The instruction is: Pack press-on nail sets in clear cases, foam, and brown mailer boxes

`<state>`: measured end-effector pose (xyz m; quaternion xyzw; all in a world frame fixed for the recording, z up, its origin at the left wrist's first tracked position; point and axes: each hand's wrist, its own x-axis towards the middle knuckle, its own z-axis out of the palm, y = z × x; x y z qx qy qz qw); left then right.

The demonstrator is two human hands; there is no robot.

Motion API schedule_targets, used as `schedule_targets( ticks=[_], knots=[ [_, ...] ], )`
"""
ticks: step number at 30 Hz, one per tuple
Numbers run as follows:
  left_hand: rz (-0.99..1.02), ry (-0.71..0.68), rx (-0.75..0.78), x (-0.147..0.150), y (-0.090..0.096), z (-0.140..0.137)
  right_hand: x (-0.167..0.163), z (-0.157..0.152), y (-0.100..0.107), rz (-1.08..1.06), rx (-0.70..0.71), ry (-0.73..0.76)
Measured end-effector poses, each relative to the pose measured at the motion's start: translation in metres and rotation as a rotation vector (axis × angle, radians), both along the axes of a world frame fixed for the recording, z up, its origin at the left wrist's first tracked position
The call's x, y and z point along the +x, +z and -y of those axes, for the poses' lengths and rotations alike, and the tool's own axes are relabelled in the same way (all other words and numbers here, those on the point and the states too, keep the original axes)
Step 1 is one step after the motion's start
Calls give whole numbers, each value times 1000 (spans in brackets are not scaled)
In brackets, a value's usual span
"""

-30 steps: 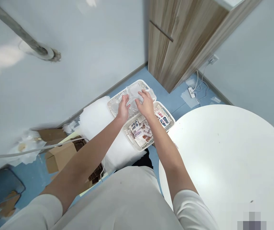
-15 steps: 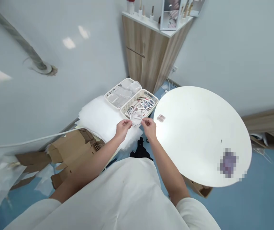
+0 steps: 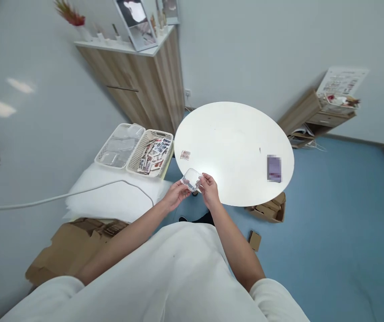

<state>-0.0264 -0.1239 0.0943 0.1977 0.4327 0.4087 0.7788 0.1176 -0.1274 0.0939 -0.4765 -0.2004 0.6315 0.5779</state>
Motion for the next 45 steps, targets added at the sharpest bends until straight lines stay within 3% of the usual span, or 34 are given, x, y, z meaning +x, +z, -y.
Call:
schedule_targets(
  ticks=[5,9,16,25,31,45],
  knots=[
    [3,-19,-30,52,-5,-6,37,11,-2,84,6,-5],
    [-155,-130,4,84,-10,-12,73,4,-6,240,-5,-32],
    [-465,-215,68,106,-14,-44,142,-27,-18,283,-35,74],
    [-522,-419,179,144,-5,-90,201,-48,-24,320,-43,240],
    [-502,-453,158,155,-13,-98,207,-57,-30,322,-66,149],
    [-283,-512,136,121,-24,-119,164,-55,-16,443,-117,14]
  ],
)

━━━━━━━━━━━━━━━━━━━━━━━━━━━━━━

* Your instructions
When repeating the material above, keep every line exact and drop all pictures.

* Response area
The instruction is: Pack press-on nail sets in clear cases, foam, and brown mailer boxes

`<state>`: measured end-effector pose (xyz m; quaternion xyzw; all in a world frame fixed for the recording, z up, its origin at the left wrist's first tracked position; point and axes: each hand's wrist, its own x-axis towards the middle knuckle, its own z-axis out of the palm, y = z × x; x y z qx qy qz qw); left then right.

The demonstrator is two human hands; there is no robot.

Motion API schedule_targets, used as `schedule_targets( ticks=[_], knots=[ [_, ...] ], )`
"""
ticks: step number at 30 Hz, one per tuple
Numbers run as follows:
  left_hand: rz (-0.99..1.02), ry (-0.71..0.68), rx (-0.75..0.78), x (-0.147..0.150), y (-0.090..0.096), z (-0.140..0.137)
  right_hand: x (-0.167..0.163), z (-0.157..0.152), y (-0.100..0.107), rz (-1.08..1.06), rx (-0.70..0.71), ry (-0.73..0.76)
Measured end-effector poses, each relative to the pose measured at the motion's start: translation in metres and rotation as a rotation vector (axis × angle, radians), both along the axes of a world frame fixed for the recording, z up, its origin at the left wrist's first tracked position
The call's x, y and z point along the +x, +z and -y of those axes, for the poses' lengths and rotations alike, and the tool's own axes are relabelled in the same way (all other words and numbers here, those on the point and the states too, keep the original axes)
Step 1 is one step after the motion's start
Calls give whole numbers, each value times 1000 (spans in brackets are not scaled)
In brackets, a value's usual span
"""

-30 steps: 
-15 steps: 
+0 steps: 

<state>-0.0264 -0.1239 0.0943 0.1977 0.4327 0.4087 0.7788 0.1176 -0.1274 0.0939 -0.4765 -0.2004 0.6315 0.5779</state>
Motion for the next 45 steps, targets added at the sharpest bends until straight lines stay within 3% of the usual span, or 34 are given, x, y, z meaning +x, +z, -y.
Call:
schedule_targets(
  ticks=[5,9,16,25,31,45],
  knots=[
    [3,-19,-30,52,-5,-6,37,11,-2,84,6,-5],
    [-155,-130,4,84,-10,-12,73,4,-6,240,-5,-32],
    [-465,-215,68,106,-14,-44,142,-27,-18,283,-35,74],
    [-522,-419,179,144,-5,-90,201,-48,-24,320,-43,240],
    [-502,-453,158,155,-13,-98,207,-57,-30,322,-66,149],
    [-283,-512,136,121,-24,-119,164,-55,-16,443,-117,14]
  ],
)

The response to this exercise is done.